For my wife’s 75th birthday, I decided to say “Yes, dear” when she suggested we re-paint the kitchen and hallway. By “we” I mean the painters we hired. Our “can do” spirit when we first moved in has metamorphosized to “we’d rather pay someone else. “ And so the painters arrived to our hallway stripped of all the photos and artwork on the hallway’s walls and a kitchen with all counters, walls and such cleared, from the spice rack to the toaster oven to the baskets stored atop cabinets. 

 

We didn’t count on them wanting to move out entirely the four bookshelves in the hall, so while they laid down the tarps on the floor, I was frantically figuring out how to un-shelve and re-shelve come 350 books in various nooks and crannies of rooms not to be painted.

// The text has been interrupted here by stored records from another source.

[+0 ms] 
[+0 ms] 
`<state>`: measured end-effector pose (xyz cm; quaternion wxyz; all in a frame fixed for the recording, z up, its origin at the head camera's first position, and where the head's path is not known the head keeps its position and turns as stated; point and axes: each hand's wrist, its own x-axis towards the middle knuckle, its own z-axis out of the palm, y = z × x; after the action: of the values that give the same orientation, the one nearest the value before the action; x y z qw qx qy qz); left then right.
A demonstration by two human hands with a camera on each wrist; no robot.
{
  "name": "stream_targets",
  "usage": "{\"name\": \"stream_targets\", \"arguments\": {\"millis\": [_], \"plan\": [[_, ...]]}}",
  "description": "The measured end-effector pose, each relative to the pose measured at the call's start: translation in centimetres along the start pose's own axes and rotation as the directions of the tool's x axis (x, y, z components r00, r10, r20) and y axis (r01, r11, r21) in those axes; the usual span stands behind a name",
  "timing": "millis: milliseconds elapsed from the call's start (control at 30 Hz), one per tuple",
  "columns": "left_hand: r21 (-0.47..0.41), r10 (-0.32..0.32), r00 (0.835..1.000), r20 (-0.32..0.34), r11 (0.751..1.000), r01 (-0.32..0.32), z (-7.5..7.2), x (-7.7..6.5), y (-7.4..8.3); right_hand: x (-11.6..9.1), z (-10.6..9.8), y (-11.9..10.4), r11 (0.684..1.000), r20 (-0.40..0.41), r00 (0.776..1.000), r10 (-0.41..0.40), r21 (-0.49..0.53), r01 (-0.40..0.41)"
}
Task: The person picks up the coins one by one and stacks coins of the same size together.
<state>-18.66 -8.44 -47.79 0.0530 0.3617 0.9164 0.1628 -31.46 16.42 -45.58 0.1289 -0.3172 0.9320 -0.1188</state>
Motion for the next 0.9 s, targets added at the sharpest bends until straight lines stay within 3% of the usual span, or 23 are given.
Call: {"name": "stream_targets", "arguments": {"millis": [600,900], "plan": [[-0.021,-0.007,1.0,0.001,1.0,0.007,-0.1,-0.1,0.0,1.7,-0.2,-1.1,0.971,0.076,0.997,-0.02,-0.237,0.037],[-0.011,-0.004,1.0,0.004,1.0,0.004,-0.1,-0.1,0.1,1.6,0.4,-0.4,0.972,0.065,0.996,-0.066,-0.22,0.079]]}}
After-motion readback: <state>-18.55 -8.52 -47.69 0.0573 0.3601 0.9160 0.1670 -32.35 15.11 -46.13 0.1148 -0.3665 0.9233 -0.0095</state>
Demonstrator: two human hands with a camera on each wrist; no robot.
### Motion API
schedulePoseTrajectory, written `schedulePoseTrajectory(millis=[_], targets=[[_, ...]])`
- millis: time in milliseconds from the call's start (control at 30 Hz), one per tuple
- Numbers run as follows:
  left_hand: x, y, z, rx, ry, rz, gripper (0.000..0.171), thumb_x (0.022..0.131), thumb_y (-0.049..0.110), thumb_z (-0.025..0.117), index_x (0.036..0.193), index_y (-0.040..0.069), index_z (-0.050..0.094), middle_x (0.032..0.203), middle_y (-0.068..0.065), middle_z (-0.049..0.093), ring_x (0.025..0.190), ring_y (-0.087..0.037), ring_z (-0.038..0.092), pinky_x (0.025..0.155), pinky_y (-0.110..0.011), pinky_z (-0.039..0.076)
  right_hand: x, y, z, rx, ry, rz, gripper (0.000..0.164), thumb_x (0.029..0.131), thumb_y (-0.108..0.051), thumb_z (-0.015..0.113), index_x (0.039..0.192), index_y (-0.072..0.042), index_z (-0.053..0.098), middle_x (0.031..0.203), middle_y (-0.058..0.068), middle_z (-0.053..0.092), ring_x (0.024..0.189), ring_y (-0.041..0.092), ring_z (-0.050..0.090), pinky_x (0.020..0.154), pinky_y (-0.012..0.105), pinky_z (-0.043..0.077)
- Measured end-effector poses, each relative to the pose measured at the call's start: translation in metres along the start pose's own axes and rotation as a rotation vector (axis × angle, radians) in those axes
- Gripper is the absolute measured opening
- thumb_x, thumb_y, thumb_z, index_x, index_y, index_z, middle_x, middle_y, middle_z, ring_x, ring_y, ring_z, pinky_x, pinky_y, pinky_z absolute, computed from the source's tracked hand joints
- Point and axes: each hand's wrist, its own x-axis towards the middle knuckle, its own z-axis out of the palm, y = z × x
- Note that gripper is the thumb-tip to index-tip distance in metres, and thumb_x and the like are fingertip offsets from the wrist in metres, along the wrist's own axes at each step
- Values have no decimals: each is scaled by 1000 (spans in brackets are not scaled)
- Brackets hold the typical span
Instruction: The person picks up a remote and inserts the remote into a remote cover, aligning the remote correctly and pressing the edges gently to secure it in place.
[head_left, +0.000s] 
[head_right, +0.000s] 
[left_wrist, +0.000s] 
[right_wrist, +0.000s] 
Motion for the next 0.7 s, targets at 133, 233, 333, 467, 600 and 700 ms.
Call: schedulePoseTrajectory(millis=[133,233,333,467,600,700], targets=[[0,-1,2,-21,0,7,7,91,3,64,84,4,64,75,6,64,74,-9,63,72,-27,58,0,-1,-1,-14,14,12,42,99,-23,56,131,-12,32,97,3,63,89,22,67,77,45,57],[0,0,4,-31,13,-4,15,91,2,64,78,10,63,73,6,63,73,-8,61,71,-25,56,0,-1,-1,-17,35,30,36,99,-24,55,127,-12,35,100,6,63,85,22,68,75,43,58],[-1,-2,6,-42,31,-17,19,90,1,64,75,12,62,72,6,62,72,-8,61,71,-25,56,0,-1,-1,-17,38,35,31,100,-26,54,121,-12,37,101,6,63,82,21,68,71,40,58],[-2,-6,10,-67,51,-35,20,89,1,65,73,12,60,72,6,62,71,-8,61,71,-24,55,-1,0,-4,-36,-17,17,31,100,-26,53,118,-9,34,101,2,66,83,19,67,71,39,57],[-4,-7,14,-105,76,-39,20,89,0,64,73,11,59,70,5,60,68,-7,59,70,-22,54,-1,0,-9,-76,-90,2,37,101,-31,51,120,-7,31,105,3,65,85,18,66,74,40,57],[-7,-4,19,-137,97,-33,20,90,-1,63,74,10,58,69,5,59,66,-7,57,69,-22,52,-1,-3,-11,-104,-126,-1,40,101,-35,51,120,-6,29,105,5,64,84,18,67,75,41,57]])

It turns out that poetry weighs quite a lot! Its job is to lighten our burdens and help the spirit fly a bit freer, but the cumulative weight of all those words on printed pages turns out to be quite a lot, as my upper arm muscles can testify. 

 

When the job is done and it’s time to replace them in their bookshelf homes, I suspect that this is just the right moment to consider, “Do I really need this collection of French poetry from my high school English class?” Likewise, the kids’ old piano books in a bottom drawer of one bookshelf. Just the tip of the iceberg of the “death-cleaning” (the Swedish term for getting rid of things you never look at and really don’t need so your kids won’t have to do it when you’re gone) that lies ahead. I’ve already made a pass at the old videos and DVD’s and cassette tapes and T-shirts from Orff chapters and such, but so much more awaits. Four file cabinets of old notes from just about every Orff workshop I’ve ever taught, some 50 cassette tapes I couldn’t yet bear to part with, but most likely will never listen to again—how can I? Yesterday my wife recycled the stick that had the kids’ heights at different ages and I protested strongly. (Where is that stick, by the way?!)  She did decide to keep the box of letters they had written to Santa and that was a delight to re-read.

 

And so it goes. I’m still creating work that I hope to preserve, mostly in this i-Cloud form, still buying books and CD’s, still tucking away gifts from my trips in this drawer or that. But just as the body begins to shrink and the hearing and sight and libido diminish, so should we reduce the things around us to the essential, the memorable, the useful and yes, a few nostalgically sweet. Hopefully in physical form. As noted in my “4444” post, I would be happy to have a spiral bound paper copy of all these blogposts in the hope that someone somewhere someday may sit down with a cup of tea, soft lighting, nice music playing and read of this marvelous adventure that has been part of my life. But as that last entry testified, that would need to be a 15-volume set! Is it worth the paper?

 

Before closing out, anyone want any poetry collections?